__Task details__: Word for word, reproduce all of the entries shown below.

__Stored dataset items__:

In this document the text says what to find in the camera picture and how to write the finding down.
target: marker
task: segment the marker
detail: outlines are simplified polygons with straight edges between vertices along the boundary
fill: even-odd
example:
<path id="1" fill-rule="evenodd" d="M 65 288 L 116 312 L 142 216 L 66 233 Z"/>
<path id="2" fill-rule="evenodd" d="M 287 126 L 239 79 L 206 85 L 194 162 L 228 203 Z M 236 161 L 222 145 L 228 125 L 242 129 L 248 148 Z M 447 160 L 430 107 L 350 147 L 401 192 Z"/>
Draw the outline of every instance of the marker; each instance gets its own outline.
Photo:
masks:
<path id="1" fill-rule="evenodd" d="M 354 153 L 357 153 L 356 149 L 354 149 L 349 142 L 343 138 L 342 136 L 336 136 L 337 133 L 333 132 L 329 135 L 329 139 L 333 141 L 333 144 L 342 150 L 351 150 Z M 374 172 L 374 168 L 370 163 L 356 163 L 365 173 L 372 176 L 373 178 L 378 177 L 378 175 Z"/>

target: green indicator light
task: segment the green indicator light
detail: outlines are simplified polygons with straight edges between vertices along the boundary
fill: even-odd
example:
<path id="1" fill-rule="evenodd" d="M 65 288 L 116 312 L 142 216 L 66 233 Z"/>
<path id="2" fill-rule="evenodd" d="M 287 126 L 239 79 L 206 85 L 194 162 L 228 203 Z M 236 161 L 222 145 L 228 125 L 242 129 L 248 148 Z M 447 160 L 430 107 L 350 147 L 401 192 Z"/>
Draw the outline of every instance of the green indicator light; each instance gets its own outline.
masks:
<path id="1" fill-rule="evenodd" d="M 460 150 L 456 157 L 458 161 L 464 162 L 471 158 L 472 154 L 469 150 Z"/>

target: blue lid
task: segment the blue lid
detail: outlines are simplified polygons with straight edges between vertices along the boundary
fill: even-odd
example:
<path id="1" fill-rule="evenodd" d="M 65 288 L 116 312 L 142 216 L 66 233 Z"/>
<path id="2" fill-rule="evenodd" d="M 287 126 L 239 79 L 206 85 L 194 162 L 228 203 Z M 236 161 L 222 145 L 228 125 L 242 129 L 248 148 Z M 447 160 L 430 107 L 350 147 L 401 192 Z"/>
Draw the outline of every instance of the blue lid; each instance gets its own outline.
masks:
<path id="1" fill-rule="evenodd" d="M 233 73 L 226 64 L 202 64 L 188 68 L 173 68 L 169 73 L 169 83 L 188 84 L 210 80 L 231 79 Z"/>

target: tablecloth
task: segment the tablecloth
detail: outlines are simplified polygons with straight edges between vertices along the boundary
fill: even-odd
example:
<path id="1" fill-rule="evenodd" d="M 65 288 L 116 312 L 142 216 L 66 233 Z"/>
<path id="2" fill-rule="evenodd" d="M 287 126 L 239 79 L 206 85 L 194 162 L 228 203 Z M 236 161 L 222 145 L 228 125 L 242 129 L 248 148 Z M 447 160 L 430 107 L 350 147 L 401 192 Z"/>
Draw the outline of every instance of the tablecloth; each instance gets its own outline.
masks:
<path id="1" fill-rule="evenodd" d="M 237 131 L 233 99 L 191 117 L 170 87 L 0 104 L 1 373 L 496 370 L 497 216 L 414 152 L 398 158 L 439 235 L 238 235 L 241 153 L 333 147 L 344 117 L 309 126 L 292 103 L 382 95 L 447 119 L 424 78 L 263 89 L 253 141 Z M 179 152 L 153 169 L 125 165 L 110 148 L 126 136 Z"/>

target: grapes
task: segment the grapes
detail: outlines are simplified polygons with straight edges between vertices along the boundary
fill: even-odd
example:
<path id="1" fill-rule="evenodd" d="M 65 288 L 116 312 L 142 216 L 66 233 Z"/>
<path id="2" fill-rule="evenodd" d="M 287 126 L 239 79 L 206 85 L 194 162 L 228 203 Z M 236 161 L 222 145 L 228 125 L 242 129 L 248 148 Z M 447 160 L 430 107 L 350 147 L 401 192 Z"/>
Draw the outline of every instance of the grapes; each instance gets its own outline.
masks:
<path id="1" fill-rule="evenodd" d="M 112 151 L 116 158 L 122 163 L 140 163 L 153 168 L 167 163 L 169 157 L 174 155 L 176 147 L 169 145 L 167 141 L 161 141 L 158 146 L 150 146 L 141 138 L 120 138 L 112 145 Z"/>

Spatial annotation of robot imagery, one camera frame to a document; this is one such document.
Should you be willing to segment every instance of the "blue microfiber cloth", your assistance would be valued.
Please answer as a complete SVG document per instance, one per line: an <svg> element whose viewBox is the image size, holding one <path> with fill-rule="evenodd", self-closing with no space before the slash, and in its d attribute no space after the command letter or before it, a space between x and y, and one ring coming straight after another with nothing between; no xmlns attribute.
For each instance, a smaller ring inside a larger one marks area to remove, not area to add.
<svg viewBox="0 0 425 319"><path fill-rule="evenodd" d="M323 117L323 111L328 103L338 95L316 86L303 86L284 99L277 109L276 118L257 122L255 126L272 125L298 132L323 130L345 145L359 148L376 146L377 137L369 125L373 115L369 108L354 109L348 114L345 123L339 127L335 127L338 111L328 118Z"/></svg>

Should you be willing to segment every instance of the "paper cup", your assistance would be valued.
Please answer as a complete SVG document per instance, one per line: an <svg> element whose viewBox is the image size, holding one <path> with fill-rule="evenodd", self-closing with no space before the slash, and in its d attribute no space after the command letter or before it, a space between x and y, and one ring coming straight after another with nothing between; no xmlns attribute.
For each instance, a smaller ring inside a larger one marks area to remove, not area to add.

__Task result__:
In this document the text says what to find in the camera picture and how to write the finding down.
target: marker
task: segment the marker
detail: outlines are simplified polygons with straight edges between vertices along the boundary
fill: even-odd
example:
<path id="1" fill-rule="evenodd" d="M 65 288 L 116 312 L 142 216 L 66 233 Z"/>
<path id="2" fill-rule="evenodd" d="M 287 126 L 239 79 L 206 85 L 194 162 L 228 203 Z M 236 161 L 222 145 L 228 125 L 242 129 L 248 148 Z M 447 160 L 430 107 L 350 147 L 401 192 Z"/>
Draw the outline of every instance of the marker; each instance gets its own outline.
Photo:
masks:
<path id="1" fill-rule="evenodd" d="M 354 153 L 357 153 L 356 149 L 354 149 L 349 142 L 343 138 L 342 136 L 336 136 L 337 133 L 333 132 L 329 135 L 329 139 L 333 141 L 333 144 L 342 150 L 351 150 Z M 374 172 L 374 168 L 370 163 L 356 163 L 365 173 L 372 176 L 373 178 L 378 177 L 378 175 Z"/>

target: green indicator light
task: segment the green indicator light
detail: outlines are simplified polygons with straight edges between vertices along the boundary
fill: even-odd
example:
<path id="1" fill-rule="evenodd" d="M 65 288 L 116 312 L 142 216 L 66 233 Z"/>
<path id="2" fill-rule="evenodd" d="M 287 126 L 239 79 L 206 85 L 194 162 L 228 203 Z M 236 161 L 222 145 L 228 125 L 242 129 L 248 148 Z M 447 160 L 430 107 L 350 147 L 401 192 Z"/>
Draw the outline of every instance of the green indicator light; each instance gets its own outline.
masks:
<path id="1" fill-rule="evenodd" d="M 460 150 L 456 157 L 458 161 L 464 162 L 471 158 L 472 154 L 469 150 Z"/>

target: blue lid
task: segment the blue lid
detail: outlines are simplified polygons with straight edges between vertices along the boundary
fill: even-odd
example:
<path id="1" fill-rule="evenodd" d="M 65 288 L 116 312 L 142 216 L 66 233 Z"/>
<path id="2" fill-rule="evenodd" d="M 287 126 L 239 79 L 206 85 L 194 162 L 228 203 Z M 236 161 L 222 145 L 228 125 L 242 129 L 248 148 Z M 447 160 L 430 107 L 350 147 L 401 192 Z"/>
Draw the outline of every instance of the blue lid; each instance gets its own outline.
masks:
<path id="1" fill-rule="evenodd" d="M 233 73 L 226 64 L 202 64 L 188 68 L 173 68 L 169 73 L 169 83 L 188 84 L 210 80 L 231 79 Z"/>

target: tablecloth
task: segment the tablecloth
detail: outlines are simplified polygons with straight edges between vertices along the boundary
fill: even-odd
example:
<path id="1" fill-rule="evenodd" d="M 65 288 L 116 312 L 142 216 L 66 233 Z"/>
<path id="2" fill-rule="evenodd" d="M 287 126 L 239 79 L 206 85 L 194 162 L 228 203 Z M 236 161 L 222 145 L 228 125 L 242 129 L 248 148 Z M 447 160 L 430 107 L 350 147 L 401 192 Z"/>
Draw the outline of every instance of the tablecloth; each instance gets its own outline.
masks:
<path id="1" fill-rule="evenodd" d="M 237 131 L 233 99 L 191 117 L 170 87 L 0 104 L 1 373 L 496 370 L 497 216 L 414 152 L 398 158 L 439 235 L 238 235 L 241 153 L 333 147 L 344 117 L 309 126 L 292 103 L 382 95 L 447 119 L 424 78 L 263 89 L 253 141 Z M 179 152 L 153 169 L 125 165 L 110 148 L 126 136 Z"/>

target: grapes
task: segment the grapes
detail: outlines are simplified polygons with straight edges between vertices along the boundary
fill: even-odd
example:
<path id="1" fill-rule="evenodd" d="M 65 288 L 116 312 L 142 216 L 66 233 Z"/>
<path id="2" fill-rule="evenodd" d="M 287 126 L 239 79 L 206 85 L 194 162 L 228 203 Z M 236 161 L 222 145 L 228 125 L 242 129 L 248 148 Z M 447 160 L 430 107 L 350 147 L 401 192 Z"/>
Draw the outline of every instance of the grapes; each instance gets its own outline.
masks:
<path id="1" fill-rule="evenodd" d="M 112 151 L 116 158 L 122 163 L 140 163 L 153 168 L 167 163 L 169 157 L 174 155 L 176 147 L 169 145 L 167 141 L 161 141 L 158 146 L 150 146 L 141 138 L 120 138 L 112 145 Z"/>

Spatial annotation of robot imagery, one camera frame to a document; this is one such document.
Should you be willing to segment every instance of the "blue microfiber cloth", your assistance would be valued.
Please answer as a complete SVG document per instance, one per line: an <svg> element whose viewBox is the image size, holding one <path> with fill-rule="evenodd", self-closing with no space before the slash, and in its d attribute no space after the command letter or before it, a space between x and y, and one ring coming straight after another with nothing between; no xmlns attribute.
For each instance, a smaller ring inside a larger one marks area to remove, not area to add.
<svg viewBox="0 0 425 319"><path fill-rule="evenodd" d="M323 117L323 111L328 103L338 95L316 86L303 86L284 99L277 109L276 118L257 122L255 126L272 125L298 132L323 130L345 145L359 148L376 146L377 137L369 125L373 115L369 108L354 109L348 114L345 123L339 127L335 127L338 111L328 118Z"/></svg>

Should you be willing to segment every instance of the "paper cup", your assistance would be valued.
Please answer as a complete SVG document per instance, one per line: an <svg> element whose viewBox is the image size, holding one <path> with fill-rule="evenodd", self-closing with no space before the slash, and in its d attribute no space after the command letter or before it, a space between x and y, and one ring coming straight after another with nothing between; no xmlns attribute.
For each instance, a smaller ring inside a larger one marks area to remove, not area to add.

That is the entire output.